→ Problem details
Retype all of the listing exactly, passing over any picture you find.

------------------------

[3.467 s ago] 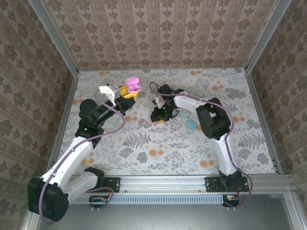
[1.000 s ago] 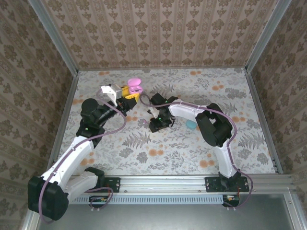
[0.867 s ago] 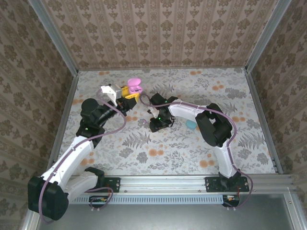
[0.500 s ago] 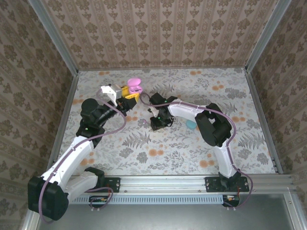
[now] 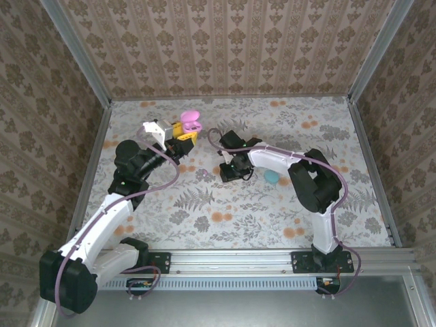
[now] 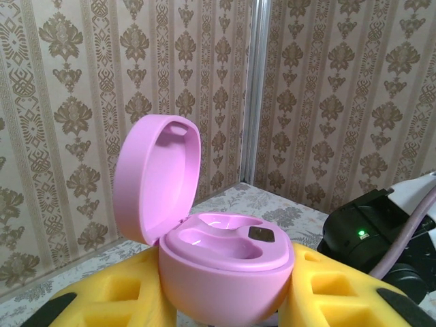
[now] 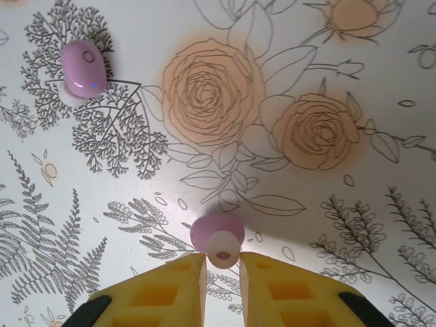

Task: Insert the wireless bluetooth earbuds into the charging case

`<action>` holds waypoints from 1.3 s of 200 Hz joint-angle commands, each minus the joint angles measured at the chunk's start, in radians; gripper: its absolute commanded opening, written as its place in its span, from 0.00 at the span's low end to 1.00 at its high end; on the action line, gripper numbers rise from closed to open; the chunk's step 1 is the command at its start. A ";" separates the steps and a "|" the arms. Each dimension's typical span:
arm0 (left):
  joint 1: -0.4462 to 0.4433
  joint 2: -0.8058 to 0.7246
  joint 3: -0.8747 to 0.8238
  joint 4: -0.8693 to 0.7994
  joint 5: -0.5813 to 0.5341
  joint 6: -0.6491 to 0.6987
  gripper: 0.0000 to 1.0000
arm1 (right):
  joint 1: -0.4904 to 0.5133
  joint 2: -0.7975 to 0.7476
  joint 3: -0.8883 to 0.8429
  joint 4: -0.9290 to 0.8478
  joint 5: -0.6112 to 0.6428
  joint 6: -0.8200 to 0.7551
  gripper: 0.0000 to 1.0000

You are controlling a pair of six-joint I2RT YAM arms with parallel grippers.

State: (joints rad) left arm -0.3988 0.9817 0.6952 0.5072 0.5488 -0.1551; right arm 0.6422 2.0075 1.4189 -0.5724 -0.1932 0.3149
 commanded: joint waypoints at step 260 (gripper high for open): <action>-0.006 -0.019 0.035 0.006 -0.016 0.028 0.33 | 0.041 0.125 0.143 -0.120 0.055 -0.045 0.42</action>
State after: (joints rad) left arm -0.3988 0.9817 0.6952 0.5064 0.5407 -0.1520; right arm 0.6804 2.1036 1.5391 -0.6392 -0.1627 0.2771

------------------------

→ Your solution
[3.467 s ago] 
[1.000 s ago] 
[0.867 s ago] 
[0.500 s ago] 
[now] 
[now] 
[now] 

Task: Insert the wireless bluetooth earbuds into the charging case

`<action>` holds waypoints from 1.3 s of 200 Hz joint-angle commands, each minus the joint angles measured at the chunk's start, in radians; gripper: its absolute commanded opening, written as its place in its span, from 0.00 at the span's low end to 1.00 at its high end; on the action line, gripper numbers rise from closed to open; the chunk's step 1 is the command at its start. A ";" separates the steps and a "|" the arms. Each dimension's typical span:
arm0 (left):
  joint 1: -0.4462 to 0.4433
  joint 2: -0.8058 to 0.7246
  joint 3: -0.8747 to 0.8238
  joint 4: -0.8693 to 0.7994
  joint 5: -0.5813 to 0.5341
  joint 6: -0.6491 to 0.6987
  gripper: 0.0000 to 1.0000
arm1 (right):
  joint 1: -0.4904 to 0.5133
  joint 2: -0.7975 to 0.7476
  joint 3: -0.8883 to 0.8429
  joint 4: -0.9290 to 0.8478
  joint 5: -0.6112 to 0.6428
  joint 6: -0.8200 to 0.7551
  gripper: 0.0000 to 1.0000

You are controlling a pair of six-joint I2RT YAM arms with parallel grippers.

State: (joints rad) left arm -0.3988 0.9817 0.6952 0.5072 0.5488 -0.1551; right arm 0.6422 2.0075 1.4189 -0.5724 -0.1932 0.3149
 commanded: joint waypoints at step 260 (gripper high for open): <action>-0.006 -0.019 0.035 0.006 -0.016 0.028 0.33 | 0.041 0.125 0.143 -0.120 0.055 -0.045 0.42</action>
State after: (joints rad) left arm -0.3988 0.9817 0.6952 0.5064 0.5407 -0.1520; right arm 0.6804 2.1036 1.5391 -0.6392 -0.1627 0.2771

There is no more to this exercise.